**YOUR TASK:** Once the line holding "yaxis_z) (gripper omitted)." is found in the entries below, transcribe exactly every line up to and including the one holding "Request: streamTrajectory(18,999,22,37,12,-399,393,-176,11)", but leave out the pictures.

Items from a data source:
__________
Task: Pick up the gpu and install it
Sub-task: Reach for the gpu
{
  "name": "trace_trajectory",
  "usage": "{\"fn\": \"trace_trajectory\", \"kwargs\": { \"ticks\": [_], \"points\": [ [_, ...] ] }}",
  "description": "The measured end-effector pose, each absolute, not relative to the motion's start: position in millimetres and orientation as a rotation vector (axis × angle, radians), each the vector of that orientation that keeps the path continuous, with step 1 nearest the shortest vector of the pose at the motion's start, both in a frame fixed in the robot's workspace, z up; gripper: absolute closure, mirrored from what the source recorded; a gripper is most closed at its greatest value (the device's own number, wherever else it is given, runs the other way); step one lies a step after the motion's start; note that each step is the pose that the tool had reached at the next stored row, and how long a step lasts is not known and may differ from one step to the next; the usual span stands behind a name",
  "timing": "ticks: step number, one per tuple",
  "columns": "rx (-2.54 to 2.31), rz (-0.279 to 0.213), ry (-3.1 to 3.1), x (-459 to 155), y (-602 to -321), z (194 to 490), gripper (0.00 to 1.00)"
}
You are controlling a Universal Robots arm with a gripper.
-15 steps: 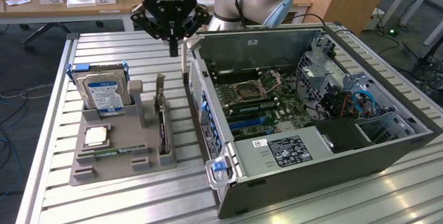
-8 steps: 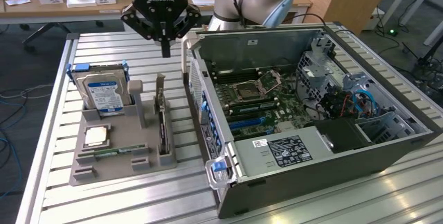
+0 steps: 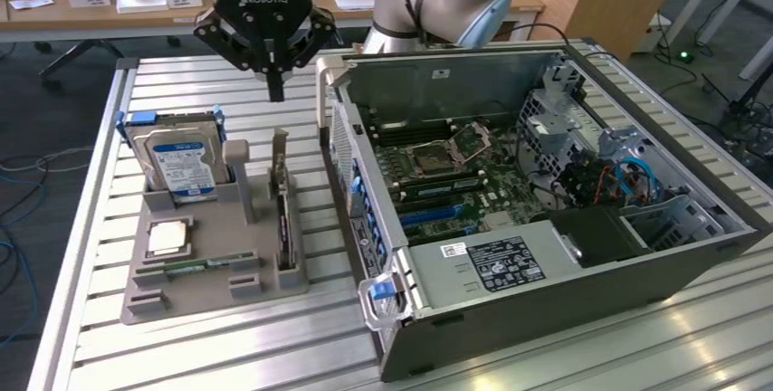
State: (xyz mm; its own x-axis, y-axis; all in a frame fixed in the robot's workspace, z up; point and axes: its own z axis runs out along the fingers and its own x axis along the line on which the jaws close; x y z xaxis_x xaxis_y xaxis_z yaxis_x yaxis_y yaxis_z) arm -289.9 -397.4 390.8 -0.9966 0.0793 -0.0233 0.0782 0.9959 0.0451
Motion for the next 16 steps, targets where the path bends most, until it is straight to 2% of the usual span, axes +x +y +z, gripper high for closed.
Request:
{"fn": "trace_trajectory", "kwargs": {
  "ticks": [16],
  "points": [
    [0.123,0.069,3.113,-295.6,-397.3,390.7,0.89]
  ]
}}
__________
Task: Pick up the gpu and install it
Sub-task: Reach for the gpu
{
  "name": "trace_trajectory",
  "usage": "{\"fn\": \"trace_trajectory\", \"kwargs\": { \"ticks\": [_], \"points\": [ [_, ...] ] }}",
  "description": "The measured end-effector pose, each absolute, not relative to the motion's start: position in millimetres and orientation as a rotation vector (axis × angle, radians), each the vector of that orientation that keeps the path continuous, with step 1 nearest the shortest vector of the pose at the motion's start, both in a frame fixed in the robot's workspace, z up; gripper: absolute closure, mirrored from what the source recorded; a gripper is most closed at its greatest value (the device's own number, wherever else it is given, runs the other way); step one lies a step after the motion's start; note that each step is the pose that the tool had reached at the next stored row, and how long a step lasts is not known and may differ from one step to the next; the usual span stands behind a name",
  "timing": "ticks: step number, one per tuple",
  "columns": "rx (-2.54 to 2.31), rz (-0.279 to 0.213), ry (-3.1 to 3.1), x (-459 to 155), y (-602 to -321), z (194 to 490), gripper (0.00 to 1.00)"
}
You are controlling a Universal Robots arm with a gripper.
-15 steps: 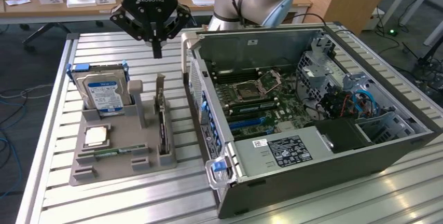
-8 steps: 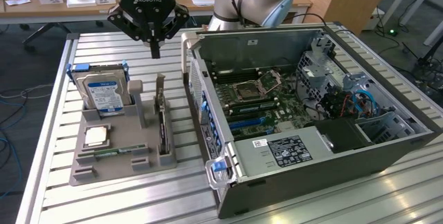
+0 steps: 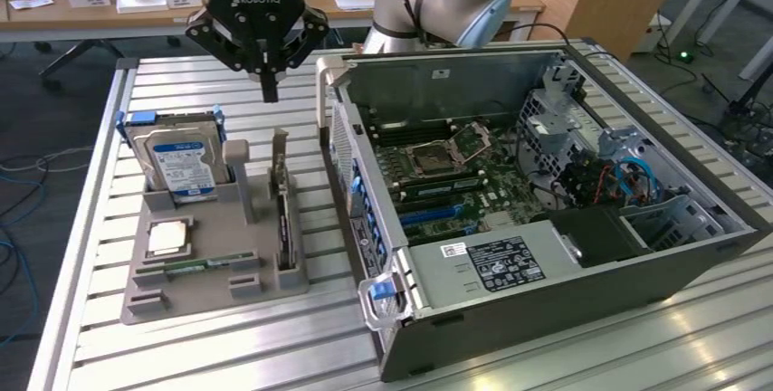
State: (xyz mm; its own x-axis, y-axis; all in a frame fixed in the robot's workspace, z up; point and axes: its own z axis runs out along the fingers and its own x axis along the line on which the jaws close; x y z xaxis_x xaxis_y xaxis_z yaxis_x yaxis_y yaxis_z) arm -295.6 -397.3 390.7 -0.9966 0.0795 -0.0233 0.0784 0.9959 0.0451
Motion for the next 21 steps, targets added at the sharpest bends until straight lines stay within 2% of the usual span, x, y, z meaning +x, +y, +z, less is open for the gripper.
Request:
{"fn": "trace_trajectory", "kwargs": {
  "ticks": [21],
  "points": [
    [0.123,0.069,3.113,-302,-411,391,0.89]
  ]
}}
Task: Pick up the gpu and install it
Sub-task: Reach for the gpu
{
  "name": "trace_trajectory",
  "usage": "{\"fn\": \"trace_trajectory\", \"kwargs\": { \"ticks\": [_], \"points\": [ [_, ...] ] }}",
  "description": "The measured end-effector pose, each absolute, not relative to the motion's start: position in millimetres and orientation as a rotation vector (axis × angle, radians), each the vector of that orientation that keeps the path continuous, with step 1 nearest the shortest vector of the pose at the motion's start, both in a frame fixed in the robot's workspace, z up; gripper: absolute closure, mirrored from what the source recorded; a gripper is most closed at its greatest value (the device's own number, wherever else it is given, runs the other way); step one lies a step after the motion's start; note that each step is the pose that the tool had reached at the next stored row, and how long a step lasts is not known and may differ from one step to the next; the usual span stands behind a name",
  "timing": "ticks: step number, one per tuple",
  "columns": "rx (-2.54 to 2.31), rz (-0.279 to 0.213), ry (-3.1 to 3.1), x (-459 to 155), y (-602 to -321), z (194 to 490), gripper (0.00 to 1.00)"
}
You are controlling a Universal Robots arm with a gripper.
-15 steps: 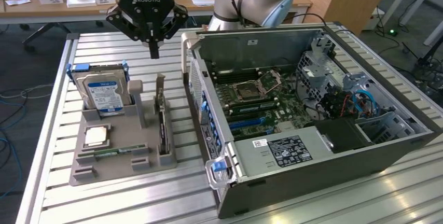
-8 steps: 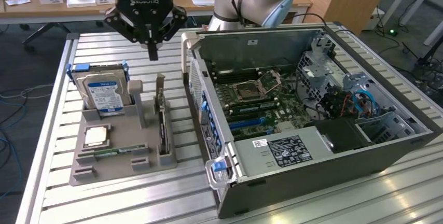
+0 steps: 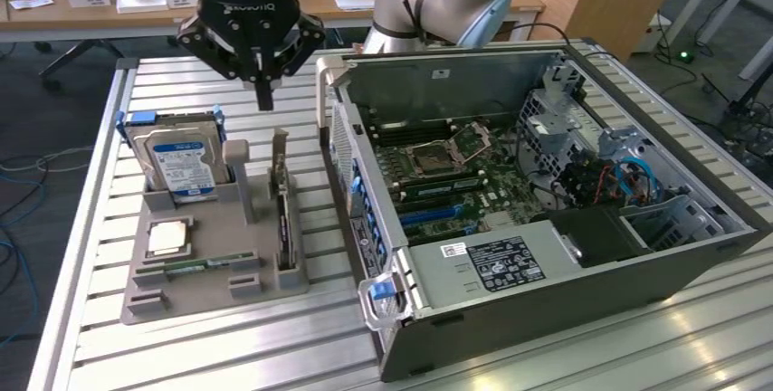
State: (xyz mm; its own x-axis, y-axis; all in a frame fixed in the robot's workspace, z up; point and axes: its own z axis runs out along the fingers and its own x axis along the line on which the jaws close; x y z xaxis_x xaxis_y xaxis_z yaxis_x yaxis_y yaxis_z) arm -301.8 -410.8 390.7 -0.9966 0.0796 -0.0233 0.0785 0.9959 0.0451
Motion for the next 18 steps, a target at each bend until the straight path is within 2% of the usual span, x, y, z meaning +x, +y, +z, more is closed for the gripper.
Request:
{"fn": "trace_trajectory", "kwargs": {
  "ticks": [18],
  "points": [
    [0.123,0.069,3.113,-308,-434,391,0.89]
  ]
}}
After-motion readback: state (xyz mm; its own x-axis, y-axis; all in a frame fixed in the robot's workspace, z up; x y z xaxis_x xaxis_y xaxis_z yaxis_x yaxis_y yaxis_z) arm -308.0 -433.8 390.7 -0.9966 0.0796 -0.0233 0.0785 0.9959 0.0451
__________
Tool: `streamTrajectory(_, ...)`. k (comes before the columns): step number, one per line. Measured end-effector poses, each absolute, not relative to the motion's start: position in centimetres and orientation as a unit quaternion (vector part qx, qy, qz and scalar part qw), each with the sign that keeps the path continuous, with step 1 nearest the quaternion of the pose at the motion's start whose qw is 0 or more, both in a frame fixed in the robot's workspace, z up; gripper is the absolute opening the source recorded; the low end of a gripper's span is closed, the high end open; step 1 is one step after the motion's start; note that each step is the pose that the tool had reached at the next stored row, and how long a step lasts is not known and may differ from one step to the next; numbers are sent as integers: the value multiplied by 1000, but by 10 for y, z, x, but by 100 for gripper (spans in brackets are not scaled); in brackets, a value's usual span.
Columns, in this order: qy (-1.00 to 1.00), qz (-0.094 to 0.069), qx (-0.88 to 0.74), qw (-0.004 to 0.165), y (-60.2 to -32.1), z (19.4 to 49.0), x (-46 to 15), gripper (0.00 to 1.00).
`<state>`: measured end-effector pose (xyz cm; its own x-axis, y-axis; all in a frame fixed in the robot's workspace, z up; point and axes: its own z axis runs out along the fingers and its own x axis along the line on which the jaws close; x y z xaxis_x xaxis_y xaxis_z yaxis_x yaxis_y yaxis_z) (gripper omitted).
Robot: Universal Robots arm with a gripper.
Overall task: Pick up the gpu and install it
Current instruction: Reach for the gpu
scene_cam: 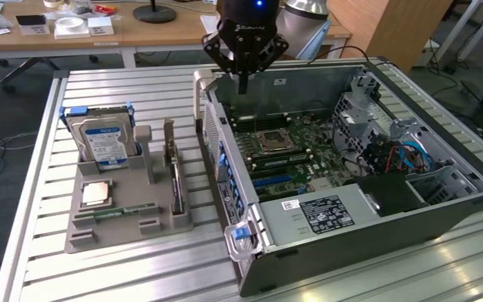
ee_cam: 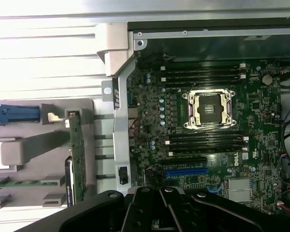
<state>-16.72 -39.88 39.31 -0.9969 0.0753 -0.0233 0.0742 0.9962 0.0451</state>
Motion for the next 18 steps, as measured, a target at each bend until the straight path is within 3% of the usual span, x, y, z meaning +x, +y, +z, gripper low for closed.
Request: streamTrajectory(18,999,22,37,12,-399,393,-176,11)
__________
**SOLUTION:**
`<state>`: measured end-effector pose (xyz cm; its own x-axis, y-axis; all in a frame fixed in the robot's workspace, z up; point and axes: its own z axis runs out along the fingers and its own x axis along the line on which the jaws close; x y z xaxis_x xaxis_y xaxis_z yaxis_x yaxis_y yaxis_z) (gripper omitted).
Robot: Universal Robots arm with a gripper.
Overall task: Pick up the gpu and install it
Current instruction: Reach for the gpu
scene_cam: 
ee_cam: 
<state>-16.72 -39.88 39.31 -0.9969 0.0753 -0.0233 0.0742 0.9962 0.0451</state>
Motion for the next 18 steps, as measured, a target at each bend until the straight path is within 3% of the usual span, x, y, z meaning +x, +y, +z, gripper low for closed.
Request: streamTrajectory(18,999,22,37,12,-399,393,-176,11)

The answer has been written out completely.